- Occupation: Game developer
- Website: http://www.remar.se/daniel/

= Daniel Remar =

Swedish game developer

Daniel Remar is a Swedish game developer. His most notable games include Iji, Hero Core, Hyper Princess Pitch and MURI. He also has various other games, the majority made in Game Maker. Most of his games are freeware and are available on the internet, the exception being MURI. Remar worked at Swedish indie studio Ludosity from 2010 to 2023, but has since left, though he has retained partial ownership of the studio.

==Iji==

Remar started working on Iji in 2004 when he first discovered Game Maker, built a sprite for Iji, the main character and decided to build a video game around her.

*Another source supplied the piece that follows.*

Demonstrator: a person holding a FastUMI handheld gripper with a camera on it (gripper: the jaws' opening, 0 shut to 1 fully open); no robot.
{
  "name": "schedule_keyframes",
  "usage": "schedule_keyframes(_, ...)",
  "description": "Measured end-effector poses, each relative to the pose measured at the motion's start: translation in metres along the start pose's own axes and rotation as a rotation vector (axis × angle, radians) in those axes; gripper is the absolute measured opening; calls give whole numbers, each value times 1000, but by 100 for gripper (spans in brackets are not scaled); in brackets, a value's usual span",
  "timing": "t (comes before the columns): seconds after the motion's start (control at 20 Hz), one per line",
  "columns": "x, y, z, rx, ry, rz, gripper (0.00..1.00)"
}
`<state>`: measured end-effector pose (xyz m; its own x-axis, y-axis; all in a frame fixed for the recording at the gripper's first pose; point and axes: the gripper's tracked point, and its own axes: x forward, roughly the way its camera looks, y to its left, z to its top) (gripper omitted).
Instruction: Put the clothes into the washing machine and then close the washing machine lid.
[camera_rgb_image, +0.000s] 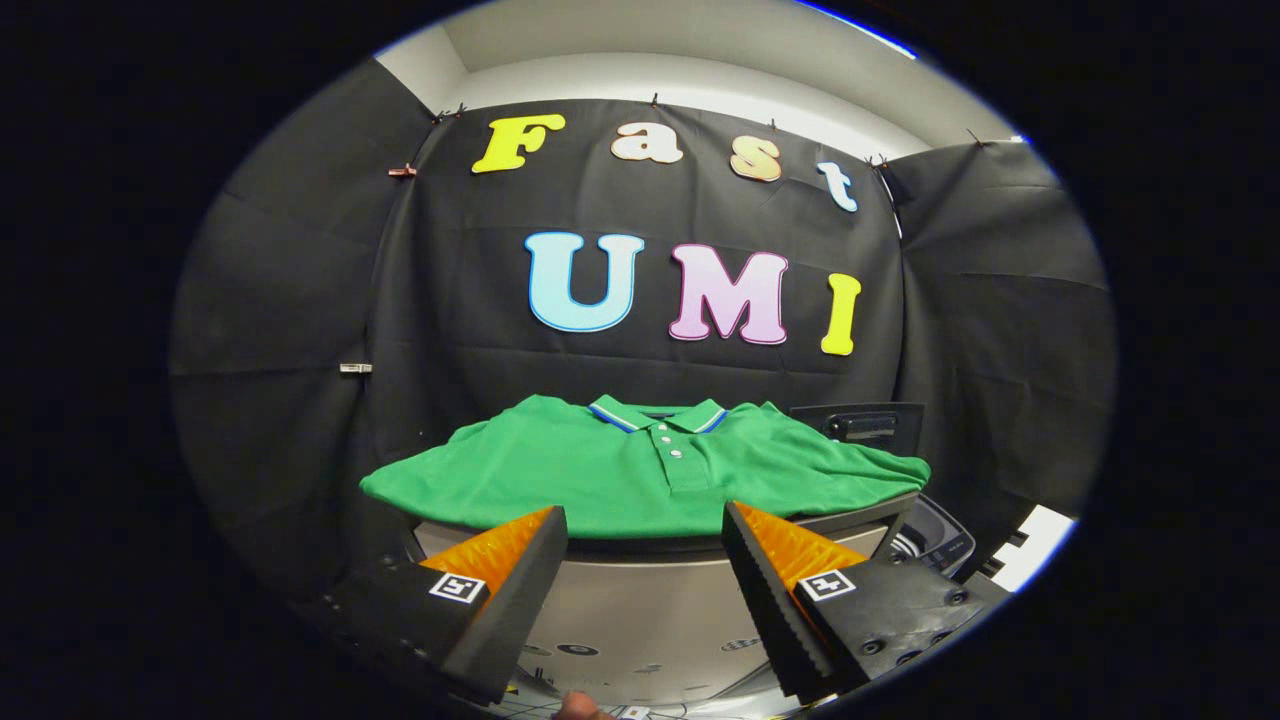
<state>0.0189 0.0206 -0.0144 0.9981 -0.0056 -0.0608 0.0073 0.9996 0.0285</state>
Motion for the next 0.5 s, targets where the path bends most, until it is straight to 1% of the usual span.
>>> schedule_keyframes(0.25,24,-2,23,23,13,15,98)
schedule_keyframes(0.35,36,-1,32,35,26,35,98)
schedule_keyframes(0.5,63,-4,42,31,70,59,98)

On September 1, 2008, Iji was released. While he clearly states on his website that no sequels or prequels will be released, he still does bugfixes, and releases the updated versions periodically.

==MURI==

MURI is a 2D DOS-like platform shooter released in December 2013 for Ludosity. Muri was inspired by DOS games Duke Nukem and Commander Keen. It has a 320*200 EGA graphics mode that uses the 16 CGA colors for its palette and incorporates an audio function that only allows one sound to play at a time. While the game runs at 16 frames per second a 32 frames per second alternative option is available.